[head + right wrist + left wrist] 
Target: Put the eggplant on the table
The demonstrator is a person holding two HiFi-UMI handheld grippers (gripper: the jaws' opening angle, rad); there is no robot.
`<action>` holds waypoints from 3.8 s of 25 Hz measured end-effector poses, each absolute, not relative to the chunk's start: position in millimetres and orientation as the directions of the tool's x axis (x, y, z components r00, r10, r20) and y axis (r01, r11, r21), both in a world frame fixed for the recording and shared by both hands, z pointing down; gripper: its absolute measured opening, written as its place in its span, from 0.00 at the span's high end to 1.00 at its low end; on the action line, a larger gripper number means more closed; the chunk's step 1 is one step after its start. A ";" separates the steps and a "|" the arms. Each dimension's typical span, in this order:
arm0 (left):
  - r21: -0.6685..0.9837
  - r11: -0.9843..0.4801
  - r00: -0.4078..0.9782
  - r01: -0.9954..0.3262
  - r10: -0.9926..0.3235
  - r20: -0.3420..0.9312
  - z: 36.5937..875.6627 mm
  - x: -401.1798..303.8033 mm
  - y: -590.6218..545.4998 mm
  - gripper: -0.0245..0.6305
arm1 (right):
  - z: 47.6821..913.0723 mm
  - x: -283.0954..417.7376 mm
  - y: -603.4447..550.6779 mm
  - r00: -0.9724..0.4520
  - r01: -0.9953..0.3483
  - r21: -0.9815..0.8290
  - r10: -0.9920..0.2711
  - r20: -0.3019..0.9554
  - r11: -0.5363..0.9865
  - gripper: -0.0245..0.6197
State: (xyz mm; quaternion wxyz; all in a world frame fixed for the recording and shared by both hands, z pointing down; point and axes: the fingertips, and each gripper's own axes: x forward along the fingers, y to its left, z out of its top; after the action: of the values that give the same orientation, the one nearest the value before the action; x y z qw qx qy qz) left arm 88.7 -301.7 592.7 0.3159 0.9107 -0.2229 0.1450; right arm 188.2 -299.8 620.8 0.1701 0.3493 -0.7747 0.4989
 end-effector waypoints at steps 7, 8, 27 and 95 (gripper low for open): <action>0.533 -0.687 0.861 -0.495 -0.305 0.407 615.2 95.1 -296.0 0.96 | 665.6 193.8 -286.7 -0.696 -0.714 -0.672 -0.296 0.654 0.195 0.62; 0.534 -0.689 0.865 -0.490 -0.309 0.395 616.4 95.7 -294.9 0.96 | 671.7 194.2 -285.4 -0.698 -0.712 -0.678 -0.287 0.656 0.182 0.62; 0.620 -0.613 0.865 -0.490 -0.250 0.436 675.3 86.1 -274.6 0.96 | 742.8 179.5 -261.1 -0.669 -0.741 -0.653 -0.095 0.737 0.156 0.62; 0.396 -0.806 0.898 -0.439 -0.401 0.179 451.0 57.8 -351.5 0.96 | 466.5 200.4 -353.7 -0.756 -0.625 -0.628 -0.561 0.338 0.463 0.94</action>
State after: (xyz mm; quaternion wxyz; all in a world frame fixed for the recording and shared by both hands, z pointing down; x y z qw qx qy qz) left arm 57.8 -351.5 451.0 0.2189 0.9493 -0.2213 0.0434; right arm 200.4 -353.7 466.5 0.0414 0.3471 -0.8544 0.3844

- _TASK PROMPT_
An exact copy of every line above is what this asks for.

- _FINAL ANSWER_
[head + right wrist + left wrist] 
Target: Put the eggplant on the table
The demonstrator is a person holding two HiFi-UMI handheld grippers (gripper: the jaws' opening angle, rad); there is no robot.
`<action>` holds waypoints from 3.8 s of 25 Hz measured end-effector poses, each absolute, not relative to the chunk's start: position in millimetres and orientation as the directions of the tool's x axis (x, y, z components r00, r10, r20) and y axis (r01, r11, r21), both in a world frame fixed for the recording and shared by both hands, z pointing down; gripper: its absolute measured opening, written as its place in its span, from 0.00 at the span's high end to 1.00 at its low end; on the action line, a larger gripper number means more closed; the chunk's step 1 is one step after its start. A ";" separates the steps and a "|" the arms. Each dimension's typical span, in this order:
arm0 (left):
  - r21: -0.6685..0.9837
  - r11: -0.9843..0.4801
  - r00: -0.4078..0.9782
  - r01: -0.9954..0.3262
  - r10: -0.9926..0.3235
  - r20: -0.3420..0.9312
  - z: 36.5937..875.6627 mm
  - x: -401.1798..303.8033 mm
  - y: -590.6218..545.4998 mm
  - gripper: -0.0245..0.6305
arm1 (right):
  - z: 47.6821..913.0723 mm
  - x: -283.0954..417.7376 mm
  - y: -603.4447..550.6779 mm
  - r00: -0.9724..0.4520
  - r01: -0.9953..0.3483
  - r21: -0.9815..0.8290
  - r10: -0.9920..0.2711
  - r20: -0.3019..0.9554
  - r11: -0.5363..0.9865
  - gripper: -0.0245..0.6197
State: (xyz mm; quaternion wxyz; all in a world frame fixed for the recording and shared by both hands, z pointing down; point and axes: the fingertips, and each gripper's own axes: x forward along the fingers, y to its left, z out of its top; after the action: of the values that give the same orientation, the one nearest the value before the action; x y z qw qx qy qz) left arm 88.7 -301.7 592.7 0.3159 0.9107 -0.2229 0.1450; right arm 188.2 -299.8 620.8 0.1701 0.3493 -0.7747 0.4989
 end-effector waypoints at steps 7, 8, 27 and 95 (gripper low for open): <action>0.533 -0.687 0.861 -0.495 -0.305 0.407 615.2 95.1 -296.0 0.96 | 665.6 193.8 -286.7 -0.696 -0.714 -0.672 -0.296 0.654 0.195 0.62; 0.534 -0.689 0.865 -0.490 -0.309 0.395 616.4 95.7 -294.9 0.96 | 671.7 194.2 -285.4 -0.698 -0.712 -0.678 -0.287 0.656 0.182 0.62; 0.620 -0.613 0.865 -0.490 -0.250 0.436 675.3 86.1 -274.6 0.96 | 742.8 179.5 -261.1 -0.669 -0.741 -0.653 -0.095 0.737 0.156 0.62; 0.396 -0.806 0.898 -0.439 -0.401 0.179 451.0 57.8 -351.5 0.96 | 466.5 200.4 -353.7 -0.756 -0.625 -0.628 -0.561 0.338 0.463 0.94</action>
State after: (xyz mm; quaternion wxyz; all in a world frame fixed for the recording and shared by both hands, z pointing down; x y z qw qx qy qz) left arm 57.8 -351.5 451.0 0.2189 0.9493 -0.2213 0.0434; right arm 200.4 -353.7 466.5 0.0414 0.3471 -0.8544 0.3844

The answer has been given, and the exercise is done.